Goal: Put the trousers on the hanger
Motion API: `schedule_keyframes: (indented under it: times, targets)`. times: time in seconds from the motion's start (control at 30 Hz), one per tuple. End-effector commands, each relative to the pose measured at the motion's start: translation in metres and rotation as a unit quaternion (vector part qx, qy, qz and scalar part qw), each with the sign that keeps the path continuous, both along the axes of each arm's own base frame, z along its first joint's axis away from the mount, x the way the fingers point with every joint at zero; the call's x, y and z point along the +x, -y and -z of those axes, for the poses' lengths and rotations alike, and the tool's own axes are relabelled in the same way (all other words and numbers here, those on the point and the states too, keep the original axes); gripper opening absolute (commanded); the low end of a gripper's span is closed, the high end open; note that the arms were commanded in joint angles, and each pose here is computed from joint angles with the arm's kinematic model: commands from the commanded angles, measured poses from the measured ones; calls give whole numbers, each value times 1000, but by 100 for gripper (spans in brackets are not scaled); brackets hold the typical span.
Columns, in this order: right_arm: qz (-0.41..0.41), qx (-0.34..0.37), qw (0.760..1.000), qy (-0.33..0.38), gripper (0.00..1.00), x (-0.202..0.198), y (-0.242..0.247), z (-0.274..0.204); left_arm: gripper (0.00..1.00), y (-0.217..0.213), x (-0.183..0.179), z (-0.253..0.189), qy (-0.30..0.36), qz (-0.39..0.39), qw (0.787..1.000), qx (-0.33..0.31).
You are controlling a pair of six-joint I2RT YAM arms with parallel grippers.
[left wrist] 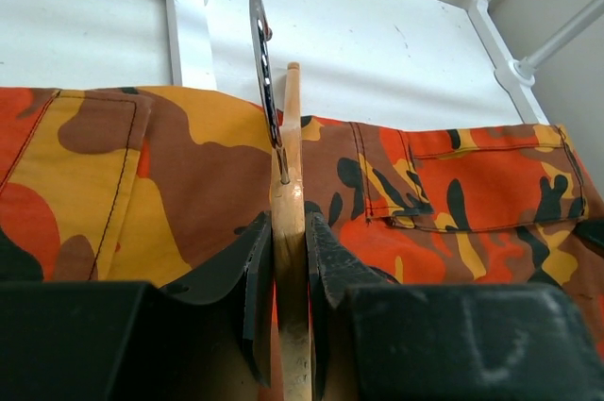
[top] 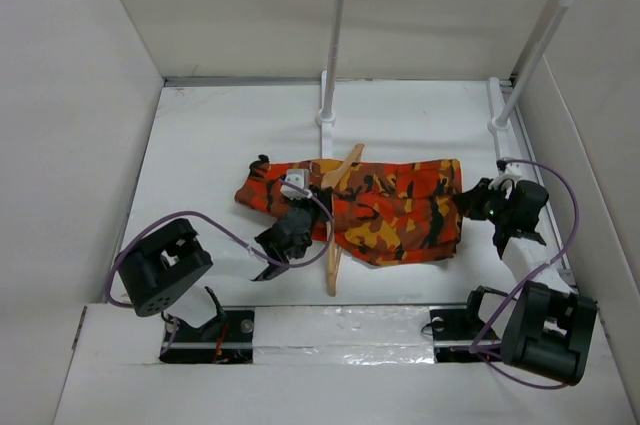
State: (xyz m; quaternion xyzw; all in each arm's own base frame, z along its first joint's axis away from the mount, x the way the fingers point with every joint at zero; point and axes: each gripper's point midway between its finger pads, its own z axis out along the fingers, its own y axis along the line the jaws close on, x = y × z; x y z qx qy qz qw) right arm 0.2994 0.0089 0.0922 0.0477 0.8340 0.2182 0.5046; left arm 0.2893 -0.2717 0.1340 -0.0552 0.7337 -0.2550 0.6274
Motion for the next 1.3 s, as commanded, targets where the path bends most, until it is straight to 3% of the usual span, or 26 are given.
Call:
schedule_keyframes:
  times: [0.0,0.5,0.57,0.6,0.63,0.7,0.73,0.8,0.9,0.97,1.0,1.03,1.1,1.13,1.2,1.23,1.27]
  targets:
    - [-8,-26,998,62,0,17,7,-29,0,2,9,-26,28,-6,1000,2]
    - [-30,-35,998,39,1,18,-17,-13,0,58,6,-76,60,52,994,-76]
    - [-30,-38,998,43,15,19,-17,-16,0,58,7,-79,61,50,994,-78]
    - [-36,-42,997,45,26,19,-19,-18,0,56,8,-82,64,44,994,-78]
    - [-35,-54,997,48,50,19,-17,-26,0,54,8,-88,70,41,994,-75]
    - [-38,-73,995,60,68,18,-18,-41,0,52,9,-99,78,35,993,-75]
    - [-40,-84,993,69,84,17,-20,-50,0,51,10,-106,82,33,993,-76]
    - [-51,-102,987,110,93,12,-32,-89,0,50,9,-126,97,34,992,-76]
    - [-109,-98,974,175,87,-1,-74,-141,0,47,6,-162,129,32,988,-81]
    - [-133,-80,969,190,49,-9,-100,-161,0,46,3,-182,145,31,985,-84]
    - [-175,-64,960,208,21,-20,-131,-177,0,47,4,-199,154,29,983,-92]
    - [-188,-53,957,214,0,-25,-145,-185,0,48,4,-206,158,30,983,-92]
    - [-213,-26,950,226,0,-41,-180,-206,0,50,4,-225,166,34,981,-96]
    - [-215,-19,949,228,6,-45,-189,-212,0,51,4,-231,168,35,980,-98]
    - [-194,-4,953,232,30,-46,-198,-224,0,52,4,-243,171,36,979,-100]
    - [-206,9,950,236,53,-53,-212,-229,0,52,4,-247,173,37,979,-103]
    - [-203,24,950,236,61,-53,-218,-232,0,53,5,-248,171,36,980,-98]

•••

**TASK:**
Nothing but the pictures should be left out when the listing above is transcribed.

**EXERCISE RESULT:**
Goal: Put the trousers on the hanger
Motion API: `schedule_keyframes: (indented under it: times, targets)`. times: time in seconds from the motion's start (control at 30 Hz), one per tuple. End-effector commands, each relative to the pose measured at the motion's start: translation in metres and rotation as a unit quaternion (vector part qx, qy, qz and scalar part qw), each with the sign that keeps the path continuous, both along the axes of each arm's own base frame, z along its first joint's axis away from the mount, x the way the fingers point with every joint at zero; the call's x, y and z point along the +x, -y and -z of those axes, for the poses' lengths and rotations alike, and the tool's own axes are relabelled in the same way (all other words and numbers here, those on the point and the states too, keep the original axes); gripper opening absolute (commanded); the low end of a gripper's span is closed, the high end open; note that the arms were commanded in joint angles, and each pose here is computed from joint angles with the arm's kinematic model: commands from the commanded angles, measured poses from the measured ones; calls give whole numbers, each value times 1000, but by 100 for gripper (spans in brackets are not scaled); brackets hold the typical span.
Columns, in this order: right_arm: qz (-0.41..0.41), qx (-0.34..0.37), qw (0.760..1.000), qy (-0.33..0.38), gripper (0.00..1.00), x (-0.202..0.198), y (-0.242..0.247), z (-0.274..0.204); left_arm: gripper (0.00..1.00), y (-0.217..0.213), x (-0.183..0.179), z (-0.253..0.189), qy (-0.30..0.36), qz (-0.39..0.39), qw (0.787..1.000), qx (-0.33..0.31).
You are controlling a pair of six-joint I2RT YAM arms with parallel grippers.
[left wrist] 
[top] 
State: (xyz m; quaternion xyzw; all in each arm's own base frame, z along its first joint's axis away from the mount, x the way the fingers point with every joint at zero; point and axes: each gripper's point midway between its finger pads, its own z axis out along the fingers, its own y axis along the line the jaws close on, x = y × z; x y z qx qy qz qw) right arm 0.2994 0.0089 0.0922 0.0477 0.8340 0.2182 0.5046; left arm 0.2893 -0.2717 0.1340 -0.0552 0.7337 -0.2550 0.6274
Motion for the next 1.3 s, as commanded, targets where the path bends most, until it is straight to 3% of the usual span, or 26 are given.
Call:
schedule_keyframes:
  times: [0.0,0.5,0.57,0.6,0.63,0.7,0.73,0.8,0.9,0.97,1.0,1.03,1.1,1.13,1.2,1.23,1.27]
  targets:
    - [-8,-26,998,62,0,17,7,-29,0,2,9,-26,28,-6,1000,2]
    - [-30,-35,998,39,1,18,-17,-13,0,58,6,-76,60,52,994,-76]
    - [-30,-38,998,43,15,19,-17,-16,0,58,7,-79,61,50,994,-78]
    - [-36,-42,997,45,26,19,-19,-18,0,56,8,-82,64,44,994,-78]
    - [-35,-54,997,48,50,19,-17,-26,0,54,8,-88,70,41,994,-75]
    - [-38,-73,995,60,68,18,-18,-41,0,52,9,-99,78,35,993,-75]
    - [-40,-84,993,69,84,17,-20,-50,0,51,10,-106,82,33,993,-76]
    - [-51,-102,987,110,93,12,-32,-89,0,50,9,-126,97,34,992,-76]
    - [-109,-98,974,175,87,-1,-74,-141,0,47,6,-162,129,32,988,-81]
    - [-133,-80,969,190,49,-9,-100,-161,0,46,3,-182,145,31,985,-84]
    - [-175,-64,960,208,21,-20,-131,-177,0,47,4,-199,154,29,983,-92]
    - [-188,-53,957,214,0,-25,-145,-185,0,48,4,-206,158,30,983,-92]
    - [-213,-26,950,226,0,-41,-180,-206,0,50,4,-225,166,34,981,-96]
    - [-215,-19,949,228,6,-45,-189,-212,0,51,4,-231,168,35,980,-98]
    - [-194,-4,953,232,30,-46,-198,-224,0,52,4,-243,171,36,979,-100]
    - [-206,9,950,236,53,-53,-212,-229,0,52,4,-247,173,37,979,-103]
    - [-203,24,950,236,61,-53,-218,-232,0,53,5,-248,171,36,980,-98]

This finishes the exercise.